The application had been running OK, though it used a lot of hardware (Sun E10K servers and a pair of DMX-4 arrays, duplicated for DR and linked with SRDF). Since the application was purchased from an outside vendor, the tuning options were limited. The customer had worked with the vendor on several occasions to optimize the nightly batch processing. Benchmarks were conducted. Extensive examination was done of the data model. It appeared that the database and application were about as tuned as they could be, and more hardware was going to be the only path to keep up with growth.
EMC was engaged to perform an Oracle assessment. The proposed assessment provides a complete analysis of a single production database instance. It looks at everything from network traffic to CPU and memory usage to semaphores and buffer usage to file systems and disk I/O. This particular assessment is conducted in a 4-day format:
- Day 1: Install the tools
- Day 2: Gather the data
- Day 3: Process the data
- Day 4: Discuss the results
When a system generates this level of I/O, the reports coming out can get rather large. There is also an index noting which areas are the highest priority to fix, and the risk level associated with each change.
The Results
There were several high priority suggestions that came out of this report, but one was critical. There were a few SQL statements that were shown to be generating a huge volume of I/O that was flagged as unnecessary.
APPLICATION Observation: Some SQL statements are performing an excessive amount of I/O. This can slow performance, since this might cause other cached data buffers to be quickly aged out of the SGA, thereby causing subsequent queries to perform physical I/O rather than logical I/O. This can be caused by over-indexing tables, joining tables in the wrong order, or using an inappropriate index, or if there is a missing index that Oracle could have otherwise used to reduce the total number of I/O's.
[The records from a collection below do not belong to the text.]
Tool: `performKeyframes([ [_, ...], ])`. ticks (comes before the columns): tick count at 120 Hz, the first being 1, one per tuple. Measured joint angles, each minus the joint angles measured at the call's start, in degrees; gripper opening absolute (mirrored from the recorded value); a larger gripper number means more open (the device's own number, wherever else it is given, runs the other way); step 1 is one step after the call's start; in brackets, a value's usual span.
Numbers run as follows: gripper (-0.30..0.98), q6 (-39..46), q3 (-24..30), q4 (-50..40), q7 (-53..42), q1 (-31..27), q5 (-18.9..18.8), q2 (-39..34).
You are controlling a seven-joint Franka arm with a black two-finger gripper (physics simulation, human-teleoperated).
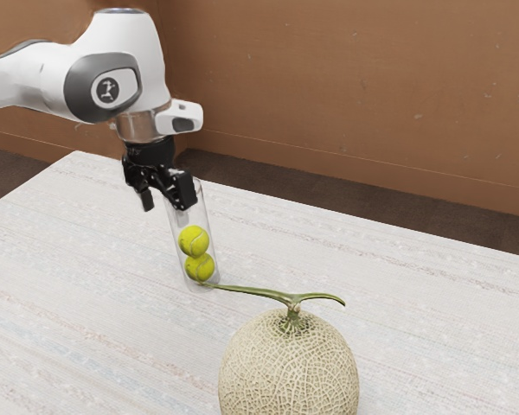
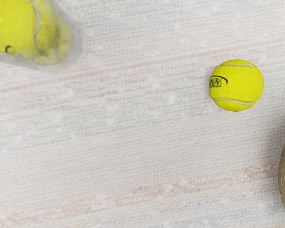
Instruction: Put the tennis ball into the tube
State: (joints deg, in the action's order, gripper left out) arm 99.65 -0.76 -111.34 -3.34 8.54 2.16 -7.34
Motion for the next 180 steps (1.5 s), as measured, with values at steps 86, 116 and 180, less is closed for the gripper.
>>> performKeyframes([
  [86,0.69,22.31,1.02,-14.48,9.10,6.06,4.61,10.02],
  [116,0.69,27.41,1.11,-13.01,10.42,7.22,8.00,15.53],
  [180,0.69,31.99,1.18,-7.59,11.79,9.11,11.94,25.53],
])
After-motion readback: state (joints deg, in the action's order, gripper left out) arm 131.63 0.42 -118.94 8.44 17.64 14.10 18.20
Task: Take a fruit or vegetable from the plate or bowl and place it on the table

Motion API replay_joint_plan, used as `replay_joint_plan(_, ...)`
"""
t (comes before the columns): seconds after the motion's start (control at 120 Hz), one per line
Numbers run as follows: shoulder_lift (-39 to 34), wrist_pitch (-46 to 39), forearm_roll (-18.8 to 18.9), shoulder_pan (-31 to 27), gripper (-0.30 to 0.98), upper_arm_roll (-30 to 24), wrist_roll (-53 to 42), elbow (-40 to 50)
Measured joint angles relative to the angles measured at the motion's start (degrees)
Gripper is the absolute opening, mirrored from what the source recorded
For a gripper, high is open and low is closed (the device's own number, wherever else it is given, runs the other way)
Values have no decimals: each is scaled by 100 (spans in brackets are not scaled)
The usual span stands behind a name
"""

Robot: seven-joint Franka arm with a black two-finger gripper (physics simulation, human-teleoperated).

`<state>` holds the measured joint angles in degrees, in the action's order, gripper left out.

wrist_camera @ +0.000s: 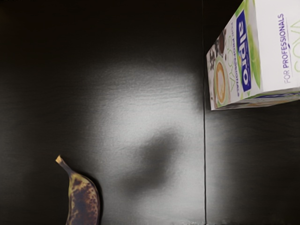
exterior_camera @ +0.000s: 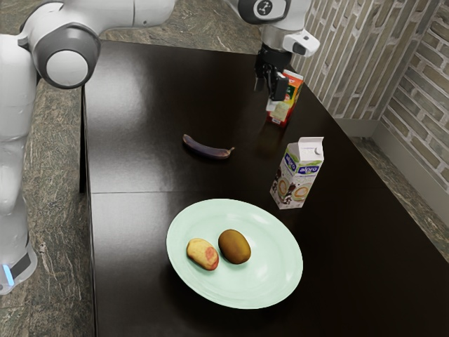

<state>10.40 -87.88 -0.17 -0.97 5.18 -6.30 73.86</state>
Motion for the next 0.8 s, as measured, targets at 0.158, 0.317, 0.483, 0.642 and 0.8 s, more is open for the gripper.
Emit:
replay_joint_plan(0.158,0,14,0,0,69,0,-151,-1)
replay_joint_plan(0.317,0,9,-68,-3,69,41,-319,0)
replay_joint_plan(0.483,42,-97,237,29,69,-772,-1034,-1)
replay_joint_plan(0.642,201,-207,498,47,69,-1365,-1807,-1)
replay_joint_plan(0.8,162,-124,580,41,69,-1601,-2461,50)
This can also be caused by SQL statements which use numeric group functions (such as AVG, COUNT, MIN, MAX, and SUM). Queries which perform many Logical I/O's consume an excessive amount of CPU cycles and can cause latch contention problems, due to the serialization of latches. The highest number of I/O's per execution measured was 36,406,850. The total number of excessive I/O's measured was 2,505,090,174.
With the additional data around the execution plan for these statements that was included in the detailed report, it was easy to identify what should be changed. As a result, the customer was able to take a clear set of directions back to the application vendor for a fairly simple adjustment.
Conclusion
The vendor was able to quickly integrate the changes and eliminate over 1 billion I/Os per day. The assessment cost less than the value generated by not missing the nightly batch window for a single night. And it may have eliminated the next hardware upgrade cycle, or at least allowed it to be completed with a much lower scale of system and storage. This is an example of the results that are possible with a custom Oracle engagement from EMC. Obviously, most systems will not get this level of performance boost, as most systems never get near this level of I/O. So how many I/Os might your systems be able to avoid?